--- Material for the task Enclosed Below ---

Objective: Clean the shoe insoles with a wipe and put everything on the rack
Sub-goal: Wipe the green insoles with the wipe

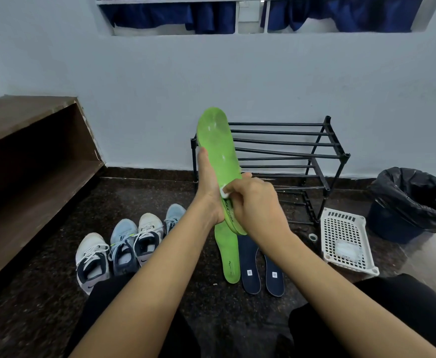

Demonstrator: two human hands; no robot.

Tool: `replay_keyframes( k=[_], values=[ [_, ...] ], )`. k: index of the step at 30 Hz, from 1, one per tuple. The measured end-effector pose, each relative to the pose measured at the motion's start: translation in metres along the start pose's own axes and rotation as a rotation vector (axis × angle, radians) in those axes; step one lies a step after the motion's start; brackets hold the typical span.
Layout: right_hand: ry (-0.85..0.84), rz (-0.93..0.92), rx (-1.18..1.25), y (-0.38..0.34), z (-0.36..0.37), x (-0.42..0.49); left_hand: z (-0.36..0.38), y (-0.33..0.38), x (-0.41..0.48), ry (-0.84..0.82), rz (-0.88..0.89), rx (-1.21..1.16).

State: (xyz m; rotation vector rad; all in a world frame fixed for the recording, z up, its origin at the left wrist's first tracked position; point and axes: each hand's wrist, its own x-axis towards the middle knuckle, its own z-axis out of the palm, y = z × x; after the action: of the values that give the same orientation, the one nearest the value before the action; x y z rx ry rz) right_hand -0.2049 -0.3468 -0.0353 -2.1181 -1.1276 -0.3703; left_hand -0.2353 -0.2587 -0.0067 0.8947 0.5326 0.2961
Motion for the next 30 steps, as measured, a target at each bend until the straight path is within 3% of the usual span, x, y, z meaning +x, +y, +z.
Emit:
replay_keyframes(
  k=[10,20,30],
  values=[
    [0.06,0.094,-0.027,0.014,-0.007,0.006,0.006,-0.012,-0.009,-0.048,-0.037,0.098],
    [0.054,-0.027,-0.056,0.005,0.002,-0.008,0.001,-0.007,0.0,-0.01,0.01,0.046],
    [0.128,0.05,-0.091,0.012,-0.013,0.004,0.007,-0.018,-0.003,-0.107,-0.025,0.062]
  ],
)
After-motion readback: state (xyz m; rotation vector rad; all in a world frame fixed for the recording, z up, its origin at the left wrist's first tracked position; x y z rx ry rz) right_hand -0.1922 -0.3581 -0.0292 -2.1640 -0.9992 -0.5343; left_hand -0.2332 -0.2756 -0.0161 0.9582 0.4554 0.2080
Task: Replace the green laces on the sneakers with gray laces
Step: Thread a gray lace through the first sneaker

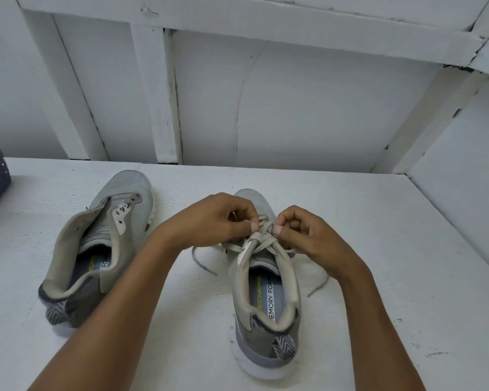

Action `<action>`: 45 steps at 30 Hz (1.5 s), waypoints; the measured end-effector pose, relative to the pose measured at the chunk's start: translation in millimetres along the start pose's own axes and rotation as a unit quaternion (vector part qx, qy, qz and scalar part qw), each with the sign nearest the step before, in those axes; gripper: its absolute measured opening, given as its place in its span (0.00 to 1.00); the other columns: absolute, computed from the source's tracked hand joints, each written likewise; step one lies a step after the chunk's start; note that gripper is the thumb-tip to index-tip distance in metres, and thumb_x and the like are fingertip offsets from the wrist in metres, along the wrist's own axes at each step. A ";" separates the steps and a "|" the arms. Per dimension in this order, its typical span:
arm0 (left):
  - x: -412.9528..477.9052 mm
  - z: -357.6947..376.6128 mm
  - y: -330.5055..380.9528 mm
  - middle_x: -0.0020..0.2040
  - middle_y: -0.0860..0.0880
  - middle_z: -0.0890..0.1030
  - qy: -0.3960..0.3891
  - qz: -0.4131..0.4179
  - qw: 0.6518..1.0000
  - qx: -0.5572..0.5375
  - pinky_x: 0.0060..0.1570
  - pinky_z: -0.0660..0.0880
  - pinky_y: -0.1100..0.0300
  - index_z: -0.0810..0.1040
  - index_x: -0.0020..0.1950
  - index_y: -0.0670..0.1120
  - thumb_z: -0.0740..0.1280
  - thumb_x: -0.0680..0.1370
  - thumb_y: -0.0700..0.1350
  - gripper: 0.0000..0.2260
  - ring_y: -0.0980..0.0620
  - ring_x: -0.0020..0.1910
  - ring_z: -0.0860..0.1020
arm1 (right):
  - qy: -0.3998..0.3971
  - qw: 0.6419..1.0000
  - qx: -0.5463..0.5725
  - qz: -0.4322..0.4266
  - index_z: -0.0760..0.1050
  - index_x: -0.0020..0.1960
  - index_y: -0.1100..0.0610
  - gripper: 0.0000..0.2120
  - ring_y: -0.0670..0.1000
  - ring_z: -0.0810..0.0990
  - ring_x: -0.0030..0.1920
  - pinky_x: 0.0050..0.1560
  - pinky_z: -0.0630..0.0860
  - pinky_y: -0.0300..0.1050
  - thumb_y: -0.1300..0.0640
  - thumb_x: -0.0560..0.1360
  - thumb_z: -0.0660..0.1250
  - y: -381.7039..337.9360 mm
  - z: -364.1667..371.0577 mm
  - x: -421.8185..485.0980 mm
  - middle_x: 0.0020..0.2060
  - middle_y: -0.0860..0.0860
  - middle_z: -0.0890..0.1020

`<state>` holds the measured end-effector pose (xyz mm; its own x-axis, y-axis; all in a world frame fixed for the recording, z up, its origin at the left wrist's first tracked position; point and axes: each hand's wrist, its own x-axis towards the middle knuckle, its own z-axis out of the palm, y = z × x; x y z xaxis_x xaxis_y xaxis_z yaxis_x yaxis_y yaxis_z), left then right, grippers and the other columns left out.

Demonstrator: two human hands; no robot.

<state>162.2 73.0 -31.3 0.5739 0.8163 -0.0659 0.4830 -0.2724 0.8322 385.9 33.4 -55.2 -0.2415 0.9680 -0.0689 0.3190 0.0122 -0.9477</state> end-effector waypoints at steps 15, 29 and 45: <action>-0.6 -0.3 9.5 0.24 0.54 0.72 0.091 -0.040 0.976 0.193 0.33 0.67 0.58 0.73 0.30 0.48 0.69 0.72 0.47 0.12 0.55 0.28 0.68 | 0.003 0.991 -0.132 0.014 0.76 0.41 0.56 0.07 0.42 0.75 0.32 0.38 0.72 0.36 0.59 0.78 0.68 -6.5 -4.4 -1.9 0.30 0.44 0.78; 2.3 8.1 9.6 0.32 0.40 0.79 0.075 -0.018 0.995 0.060 0.35 0.75 0.48 0.80 0.32 0.42 0.70 0.77 0.50 0.17 0.49 0.30 0.74 | 0.078 0.996 -0.018 0.030 0.75 0.34 0.59 0.17 0.48 0.74 0.26 0.29 0.70 0.40 0.52 0.79 0.68 -15.3 -7.7 -15.6 0.25 0.52 0.78; -3.0 -1.9 3.1 0.40 0.49 0.82 -0.046 0.014 0.999 -0.020 0.37 0.80 0.57 0.81 0.47 0.46 0.68 0.79 0.39 0.04 0.53 0.39 0.79 | -0.029 0.999 -0.014 -0.025 0.83 0.46 0.55 0.04 0.44 0.78 0.37 0.39 0.74 0.41 0.62 0.76 0.71 -11.3 -6.5 -6.8 0.38 0.48 0.83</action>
<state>160.8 70.7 -27.4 0.6453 0.7585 -0.0914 0.4408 -0.2719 0.8555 389.9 28.4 -42.0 -0.3107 0.9496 -0.0405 0.3310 0.0682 -0.9411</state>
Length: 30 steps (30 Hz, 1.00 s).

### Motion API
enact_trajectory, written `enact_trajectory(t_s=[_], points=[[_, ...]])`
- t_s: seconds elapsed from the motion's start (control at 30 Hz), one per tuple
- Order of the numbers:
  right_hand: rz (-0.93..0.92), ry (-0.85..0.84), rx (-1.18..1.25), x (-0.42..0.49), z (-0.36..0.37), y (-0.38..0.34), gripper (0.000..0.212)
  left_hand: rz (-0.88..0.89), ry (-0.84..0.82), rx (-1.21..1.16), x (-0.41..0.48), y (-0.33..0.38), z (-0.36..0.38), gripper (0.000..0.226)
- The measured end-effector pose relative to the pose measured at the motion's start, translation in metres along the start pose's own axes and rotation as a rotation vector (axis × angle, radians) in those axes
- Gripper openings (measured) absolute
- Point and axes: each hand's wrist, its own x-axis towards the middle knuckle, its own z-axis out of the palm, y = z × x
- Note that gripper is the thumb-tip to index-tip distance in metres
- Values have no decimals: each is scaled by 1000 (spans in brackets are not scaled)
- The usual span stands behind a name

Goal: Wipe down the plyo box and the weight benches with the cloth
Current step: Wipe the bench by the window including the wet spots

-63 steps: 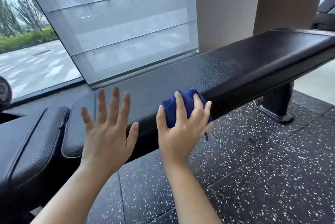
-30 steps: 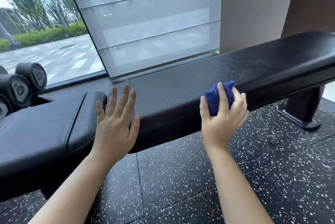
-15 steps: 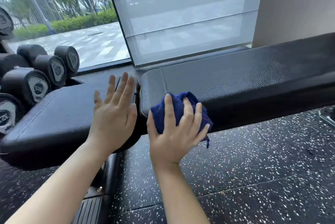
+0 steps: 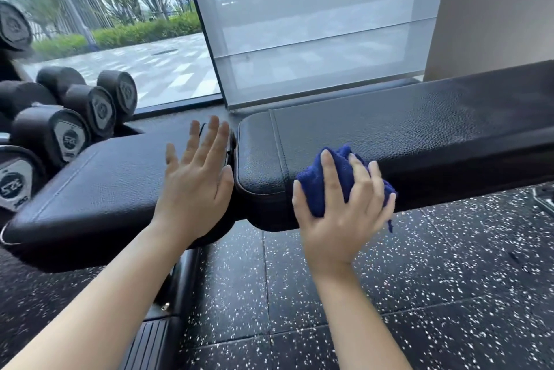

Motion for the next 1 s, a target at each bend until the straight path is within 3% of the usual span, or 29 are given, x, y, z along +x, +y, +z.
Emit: enact_trajectory(t_s=[0.17,0.27,0.43,0.57,0.73,0.83,1.0], points=[[-105,-100,-7,-23,4,-48,46,32,-7,-132,-1,-12,-9,64],[-138,-126,-48,-27,4,-54,46,57,5,-28,0,-36,-22,66],[-262,-167,-32,-16,3,-54,44,-208,48,-41,3,-73,-35,74],[-332,-239,-10,2,3,-57,43,-487,80,-197,7,-78,-29,69],[-314,-329,91,22,10,-80,44,-410,66,-189,0,-84,-25,71],[-333,-388,188,37,24,-102,44,-446,7,-224,1,-84,-23,70],[-353,-365,342,68,56,-149,41,-506,48,-265,-3,-81,-25,76]])
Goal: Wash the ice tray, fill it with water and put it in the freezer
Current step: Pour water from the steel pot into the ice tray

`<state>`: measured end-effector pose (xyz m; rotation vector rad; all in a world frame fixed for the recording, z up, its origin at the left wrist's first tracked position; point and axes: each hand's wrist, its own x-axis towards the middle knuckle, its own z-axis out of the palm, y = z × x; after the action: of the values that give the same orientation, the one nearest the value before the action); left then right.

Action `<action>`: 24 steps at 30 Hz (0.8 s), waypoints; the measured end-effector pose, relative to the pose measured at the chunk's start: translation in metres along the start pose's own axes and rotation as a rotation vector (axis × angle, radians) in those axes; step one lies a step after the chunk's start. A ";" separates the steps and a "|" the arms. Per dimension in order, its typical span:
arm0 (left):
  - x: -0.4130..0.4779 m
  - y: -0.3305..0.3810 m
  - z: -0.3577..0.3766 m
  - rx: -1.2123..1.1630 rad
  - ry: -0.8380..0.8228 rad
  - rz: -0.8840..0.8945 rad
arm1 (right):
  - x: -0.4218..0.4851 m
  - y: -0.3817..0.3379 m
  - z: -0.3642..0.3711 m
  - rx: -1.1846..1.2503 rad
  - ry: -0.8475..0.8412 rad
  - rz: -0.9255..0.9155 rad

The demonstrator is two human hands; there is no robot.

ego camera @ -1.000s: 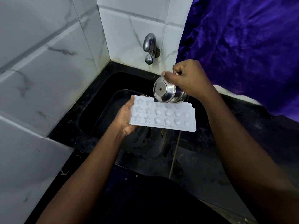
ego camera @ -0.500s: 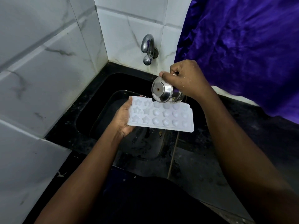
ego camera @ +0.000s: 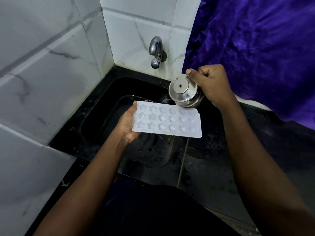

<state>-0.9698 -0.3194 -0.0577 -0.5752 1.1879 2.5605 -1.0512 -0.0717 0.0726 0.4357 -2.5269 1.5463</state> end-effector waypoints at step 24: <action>0.009 0.002 0.000 -0.003 -0.005 -0.022 | -0.008 -0.009 0.000 -0.418 -0.070 -0.134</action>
<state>-0.9784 -0.3204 -0.0604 -0.5795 1.1703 2.5445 -1.0410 -0.0743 0.0785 0.5895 -2.7105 0.9361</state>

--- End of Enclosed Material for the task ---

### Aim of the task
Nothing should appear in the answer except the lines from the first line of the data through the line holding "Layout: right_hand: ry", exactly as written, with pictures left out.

### Answer area
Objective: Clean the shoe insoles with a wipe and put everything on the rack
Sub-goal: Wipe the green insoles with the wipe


Demonstrator: two human hands; no robot.

Tool: `replay_keyframes( k=[_], values=[ [_, ...] ], )`. k: index of the step at 30 Hz, from 1, one per tuple. The measured end-effector pose, each relative to the pose measured at the motion's start: translation in metres along the start pose's own axes and rotation as a rotation vector (axis × angle, radians) in those axes; step one lies a step after the motion's start; brackets hold the typical span.
Layout: right_hand: ry (-0.85..0.84), rz (-0.93..0.92), rx (-1.18..1.25), y (-0.38..0.34), z (-0.36..0.37), x (-0.42..0.49); left_hand: z (-0.36..0.38), y (-0.33..0.38), x (-0.41..0.48), ry (-0.84..0.82), rz (-0.88..0.89), rx (-1.21..1.16).

The output requires no further additions.